Mutation analysis of the PLEC gene. a Sequence chromatogram on genomic DNA from the patient and from an unaffected individual (control). Black arrow shows the novel nonsense mutation: c.7159G > T (p.Glu2387*) in exon 31, according to the isoform 1c: NM_000445/NP_000336. b Schematic representation of plectin polypeptides presumably present in the patient (rodless truncated isoforms)

Discussion and conclusions

The protein plectin is a multimodular cytolinker of the plakin family, which interacts with intermediate filaments and anchors them at strategic sites for cells organization and performance, including peripheral cell junctions, intracellular structures, and organelles [7, 8]. In addition, plectin interacts with other cytoskeletal elements, such as actin and microtubules. There are two major isoforms of plectin: full-length and rodless plectin; the latter lacks the rod domain due to alternative splicing of transcripts that lack exon 31 [7, 8]. Here, we identified a novel PLEC homozygous mutation – c.7159G > T (p.Glu2387*) – in an EBS-MD patient with diffuse alopecia. The bioinformatic analysis of this nonsense mutation, located in exon 31, suggests that it is the disease causing variant, probably by the lack of plectin full-length variant and/or expression of the rodless isoform (Fig. 2b). Previous studies, performed by Sawamura et al. [9], indicate that exon 31 alternative splicing may restore the PLEC open-reading frame in some EBS-MD patients, allowing a partial rescue of the phenotype. This may explain the mild clinical features observed in the patient, including the relatively late onset muscular dystrophy. Another explanation may be the difference in the amount of full-length and rodless plectin between skin and muscle, as observed in Natsuga work [4]. This work estimated that the ratio of full-length to rodless transcripts is 10:1 in skin, although, in human skeletal muscle, it is possible that the amount of both isoforms is comparable [4]. Taken together, these observations elucidate the temporal difference in symptoms appearance, this is, skin fragility is typically found in infancy, and muscular dystrophy onset is relatively delayed.

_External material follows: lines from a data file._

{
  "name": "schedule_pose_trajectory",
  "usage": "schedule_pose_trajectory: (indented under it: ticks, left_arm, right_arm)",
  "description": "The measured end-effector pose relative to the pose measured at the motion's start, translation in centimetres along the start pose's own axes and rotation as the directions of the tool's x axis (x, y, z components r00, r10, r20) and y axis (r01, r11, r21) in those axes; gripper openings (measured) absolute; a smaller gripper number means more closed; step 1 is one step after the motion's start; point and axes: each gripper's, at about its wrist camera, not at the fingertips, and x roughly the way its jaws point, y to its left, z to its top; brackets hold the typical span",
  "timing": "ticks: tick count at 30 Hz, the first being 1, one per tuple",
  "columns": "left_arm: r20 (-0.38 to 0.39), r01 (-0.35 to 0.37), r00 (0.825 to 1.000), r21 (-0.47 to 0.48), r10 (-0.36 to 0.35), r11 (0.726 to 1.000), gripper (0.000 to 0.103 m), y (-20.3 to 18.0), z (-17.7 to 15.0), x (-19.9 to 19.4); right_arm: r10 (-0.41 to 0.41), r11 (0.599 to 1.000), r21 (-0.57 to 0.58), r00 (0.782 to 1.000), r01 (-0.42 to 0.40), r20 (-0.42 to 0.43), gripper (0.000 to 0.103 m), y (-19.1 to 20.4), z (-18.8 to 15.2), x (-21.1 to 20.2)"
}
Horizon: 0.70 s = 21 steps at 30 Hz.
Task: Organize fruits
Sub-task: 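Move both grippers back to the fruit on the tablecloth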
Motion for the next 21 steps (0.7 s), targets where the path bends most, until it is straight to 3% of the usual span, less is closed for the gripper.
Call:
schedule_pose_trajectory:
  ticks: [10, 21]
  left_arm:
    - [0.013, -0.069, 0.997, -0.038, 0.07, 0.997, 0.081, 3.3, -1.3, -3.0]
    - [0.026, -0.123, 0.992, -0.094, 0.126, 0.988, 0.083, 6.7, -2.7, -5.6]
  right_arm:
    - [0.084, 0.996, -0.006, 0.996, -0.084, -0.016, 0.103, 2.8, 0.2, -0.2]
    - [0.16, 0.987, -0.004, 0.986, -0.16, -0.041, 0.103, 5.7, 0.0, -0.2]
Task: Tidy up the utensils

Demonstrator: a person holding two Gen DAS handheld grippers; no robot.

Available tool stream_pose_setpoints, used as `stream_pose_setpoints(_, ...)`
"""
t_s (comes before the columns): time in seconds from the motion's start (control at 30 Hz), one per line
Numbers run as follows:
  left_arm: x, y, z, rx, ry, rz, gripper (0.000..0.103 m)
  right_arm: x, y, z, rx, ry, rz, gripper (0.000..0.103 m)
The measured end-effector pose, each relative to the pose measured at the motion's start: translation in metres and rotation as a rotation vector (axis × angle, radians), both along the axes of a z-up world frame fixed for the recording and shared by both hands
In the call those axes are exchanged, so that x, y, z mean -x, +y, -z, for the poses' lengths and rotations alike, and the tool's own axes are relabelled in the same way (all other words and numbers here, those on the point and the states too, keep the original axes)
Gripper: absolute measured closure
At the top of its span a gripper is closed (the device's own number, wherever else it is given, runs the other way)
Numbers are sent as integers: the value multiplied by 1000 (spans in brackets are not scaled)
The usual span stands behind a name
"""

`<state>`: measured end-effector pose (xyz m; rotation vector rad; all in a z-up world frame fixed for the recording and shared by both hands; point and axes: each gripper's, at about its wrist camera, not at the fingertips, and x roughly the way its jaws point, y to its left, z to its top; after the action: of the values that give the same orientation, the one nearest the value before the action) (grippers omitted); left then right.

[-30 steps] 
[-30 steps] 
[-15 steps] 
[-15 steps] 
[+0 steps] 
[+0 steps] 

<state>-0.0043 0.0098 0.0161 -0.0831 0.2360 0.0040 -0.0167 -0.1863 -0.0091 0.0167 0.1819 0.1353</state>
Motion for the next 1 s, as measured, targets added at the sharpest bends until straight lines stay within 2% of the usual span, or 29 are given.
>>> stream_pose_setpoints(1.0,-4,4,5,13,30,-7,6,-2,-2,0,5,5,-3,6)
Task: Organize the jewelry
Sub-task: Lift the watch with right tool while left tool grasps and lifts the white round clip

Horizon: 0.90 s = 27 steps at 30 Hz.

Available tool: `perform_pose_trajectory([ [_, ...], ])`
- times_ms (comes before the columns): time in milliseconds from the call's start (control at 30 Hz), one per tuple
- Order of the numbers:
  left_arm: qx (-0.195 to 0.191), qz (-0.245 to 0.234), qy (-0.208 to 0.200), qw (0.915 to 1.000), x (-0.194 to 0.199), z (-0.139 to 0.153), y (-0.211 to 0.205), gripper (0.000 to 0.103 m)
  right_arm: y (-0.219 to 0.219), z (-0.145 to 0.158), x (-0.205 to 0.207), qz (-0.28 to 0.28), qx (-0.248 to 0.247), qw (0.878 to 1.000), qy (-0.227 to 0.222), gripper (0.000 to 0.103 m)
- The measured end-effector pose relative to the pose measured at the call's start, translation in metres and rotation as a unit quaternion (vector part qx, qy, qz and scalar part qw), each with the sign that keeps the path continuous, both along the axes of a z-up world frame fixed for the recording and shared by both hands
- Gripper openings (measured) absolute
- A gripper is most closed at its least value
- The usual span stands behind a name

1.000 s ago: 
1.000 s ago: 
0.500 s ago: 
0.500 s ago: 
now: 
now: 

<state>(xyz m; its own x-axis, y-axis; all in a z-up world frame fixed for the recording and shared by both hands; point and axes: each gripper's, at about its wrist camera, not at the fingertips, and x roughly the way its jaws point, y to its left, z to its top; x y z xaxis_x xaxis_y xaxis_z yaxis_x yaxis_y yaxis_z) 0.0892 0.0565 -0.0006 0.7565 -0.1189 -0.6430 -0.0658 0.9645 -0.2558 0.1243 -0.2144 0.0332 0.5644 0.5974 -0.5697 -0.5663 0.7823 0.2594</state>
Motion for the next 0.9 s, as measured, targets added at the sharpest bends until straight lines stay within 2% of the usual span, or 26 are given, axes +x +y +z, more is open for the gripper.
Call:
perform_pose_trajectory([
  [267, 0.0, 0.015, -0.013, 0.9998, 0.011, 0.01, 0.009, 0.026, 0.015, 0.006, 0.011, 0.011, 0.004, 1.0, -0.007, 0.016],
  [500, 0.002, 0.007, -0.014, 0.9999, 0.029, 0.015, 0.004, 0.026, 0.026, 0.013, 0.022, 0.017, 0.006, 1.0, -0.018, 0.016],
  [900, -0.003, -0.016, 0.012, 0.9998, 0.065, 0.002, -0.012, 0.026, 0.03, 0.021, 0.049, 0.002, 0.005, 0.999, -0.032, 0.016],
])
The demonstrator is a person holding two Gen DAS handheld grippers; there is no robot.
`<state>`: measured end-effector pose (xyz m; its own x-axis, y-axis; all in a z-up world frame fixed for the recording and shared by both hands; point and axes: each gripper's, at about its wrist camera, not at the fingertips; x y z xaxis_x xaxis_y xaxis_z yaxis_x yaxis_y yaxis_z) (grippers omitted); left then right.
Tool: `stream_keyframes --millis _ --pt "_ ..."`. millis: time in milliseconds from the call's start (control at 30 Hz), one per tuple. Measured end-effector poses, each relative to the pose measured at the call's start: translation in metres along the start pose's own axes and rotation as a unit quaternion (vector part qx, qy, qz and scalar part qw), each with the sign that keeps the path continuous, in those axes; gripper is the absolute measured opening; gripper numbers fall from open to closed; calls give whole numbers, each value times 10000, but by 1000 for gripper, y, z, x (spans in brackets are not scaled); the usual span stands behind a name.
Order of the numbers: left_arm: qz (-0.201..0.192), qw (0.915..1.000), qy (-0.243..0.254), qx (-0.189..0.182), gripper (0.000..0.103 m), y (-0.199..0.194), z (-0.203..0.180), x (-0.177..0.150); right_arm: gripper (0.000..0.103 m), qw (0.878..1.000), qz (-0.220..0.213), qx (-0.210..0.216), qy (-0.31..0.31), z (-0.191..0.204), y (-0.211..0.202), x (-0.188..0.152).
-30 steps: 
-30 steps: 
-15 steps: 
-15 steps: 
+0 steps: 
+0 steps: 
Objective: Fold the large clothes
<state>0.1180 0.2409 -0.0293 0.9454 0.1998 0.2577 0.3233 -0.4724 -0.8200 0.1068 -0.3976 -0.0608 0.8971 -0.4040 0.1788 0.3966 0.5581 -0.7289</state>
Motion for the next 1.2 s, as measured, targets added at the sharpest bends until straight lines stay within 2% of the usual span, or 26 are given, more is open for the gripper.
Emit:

According to the recommendations on diagnosis and classification of EB [1, 2], diffuse alopecia, present in junctional epidermolysis bullosa (JEB) generalized intermediate subtype, is a very uncommon clinical feature associated with EBS-MD. To our knowledge, the present case corresponds to the second one of EBS-MD and diffuse alopecia, described in the literature, with a novel mutation in PLEC gene [c.7159G > T (p.Glu2387*)]. The other case is a compound heterozygous for two different mutations in exon 31 [c.4924C > T (p.Gln1642*) and c.6955C > T (p.Arg2319*); Table 1] [10]. On the other hand, EBS-MD and partial scarring alopecia was observed in only two patients [11]. Both were compound heterozygous for a mutation on exon 31 and mutations on exons 24 or 32: one patient [c.3157C > T (p.Gln1053*); c.5806C > T (p.Gln1936*)]; and the other [c.7261C > T (p.Arg2421*); (c.12578_12581dup (p.Tyr4195fs)]. We hypothesise the involvement of PLEC exon 31 in alopecia, although our suggestion is only based on these four cases. Even though we can rule out hormonal imbalance and familial history, it remains to be elucidated whether diffuse alopecia results from PLEC mutations and/or a combination of other factors, such as stress and nutrition. In conclusion, we report a novel mutation leading to truncated plectin in an Azorean patient with EBS–MD and diffuse alopecia.